A vantagem é que a demanda pelos subprodutos é totalmente de acordo com o volume de produção de cana. Ou seja, o que se produz, se vende. Rugeri menciona uma produtora que não consegue ampliar o tamanho do seu mercado consumidor justamente por não poder gerar produtos em volumes suficientes. “Não é dificuldade de mercado e sim quanto que eu consigo fazer”, conta.
“Digamos, 5 hectares de cana é meu limite, não de mercado, mas meu limite do serviço que eu posso gastar com a cana”, acrescenta. “Então, tem muito disso”, avalia.
Inclusive o principal problema da atividade é a falta de mão de obra para as diversas ações que o cultivo e o processamento exigem. E, assim, conta, muitos produtores simplesmente inventam máquinas para facilitar o plantio e para realizar a colheita, visto que uma colhedora de cana como as utilizadas nas lavouras do Brasil Central, têm um custo altíssimo e inviável para os pequenos agricultores.
“Os caras inventam umas maquininhas. Só que essas invenções são de um custo elevado e, muitas vezes, de baixa eficiência. Mas cada um vai resolvendo os problemas”, relata Rugeri.
Mandioca e a falta de mão de obra
A mandioca enfrenta o mesmo problema da cana: carência de mão de obra. Afinal, além do cultivo ser realizado de maneira manual, o consumidor tem exigido, no supermercado, a raiz descascada e embalada. “Hoje qualquer atividade que você for propor esbarra no quê? Mão de obra”, relata.
“As atividades que vão avançando têm essa característica de agregar valor. Um aipim descascado, embalado a vácuo, é muito diferente de uma raiz de mandioca no mercado suja”, complementa. “À mão (o descascamento) não tem mais o que fazer. Descascar aipim à mão, só se tu entrega (diretamente) nas casas, um pouquinho para ganhar um dinheiro para pagar luz, água”, observa.
Rugeri conta que existem equipamentos para preparação do produto para a comercialização, mas não são muito eficazes, pois as raízes possuem espessuras irregulares. Outro problema é a multiplicação de mudas, feitas a partir das manivas (haste, caule da planta), que são guardadas de um ano para outro, visto que, mesmo promovendo um ambiente adequado de proteção, por vezes o clima severo do Rio Grande do Sul – leia-se, as geadas – provocam perdas irrecuperáveis.

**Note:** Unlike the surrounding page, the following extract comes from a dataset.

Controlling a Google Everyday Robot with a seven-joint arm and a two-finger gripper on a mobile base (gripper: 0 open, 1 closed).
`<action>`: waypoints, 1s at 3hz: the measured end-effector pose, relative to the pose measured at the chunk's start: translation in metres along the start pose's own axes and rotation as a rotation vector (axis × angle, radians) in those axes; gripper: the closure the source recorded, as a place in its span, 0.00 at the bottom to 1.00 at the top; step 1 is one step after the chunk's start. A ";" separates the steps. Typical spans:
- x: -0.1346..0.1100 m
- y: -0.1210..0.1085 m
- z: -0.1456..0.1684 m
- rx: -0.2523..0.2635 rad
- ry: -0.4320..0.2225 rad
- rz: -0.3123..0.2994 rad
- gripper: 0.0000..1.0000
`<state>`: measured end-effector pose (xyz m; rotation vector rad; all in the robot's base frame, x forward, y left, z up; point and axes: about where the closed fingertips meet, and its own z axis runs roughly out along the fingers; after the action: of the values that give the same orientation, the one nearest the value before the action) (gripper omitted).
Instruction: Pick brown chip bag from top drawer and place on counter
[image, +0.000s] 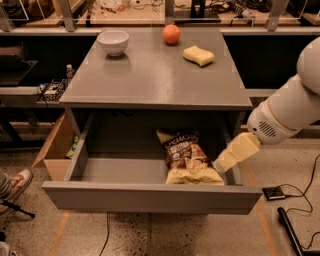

“No Estado a nossa condição climática coloca um risco maior do que em outras regiões. Por exemplo, no Paraná, tu não vai correr esse risco; vai correr a cada 50 anos. Nós aqui, é um a cada cinco (anos). Mas, em síntese, desde que embalado a vácuo, o produto encontra um “mercado bastante consistente”, define o técnico.
“São nichos de mercado bem interessantes.” Porém, acrescenta que o produtor precisa atender a exigências do mercado, senão acaba sendo repelido para fora, como já ocorreu em atividades como a do leite.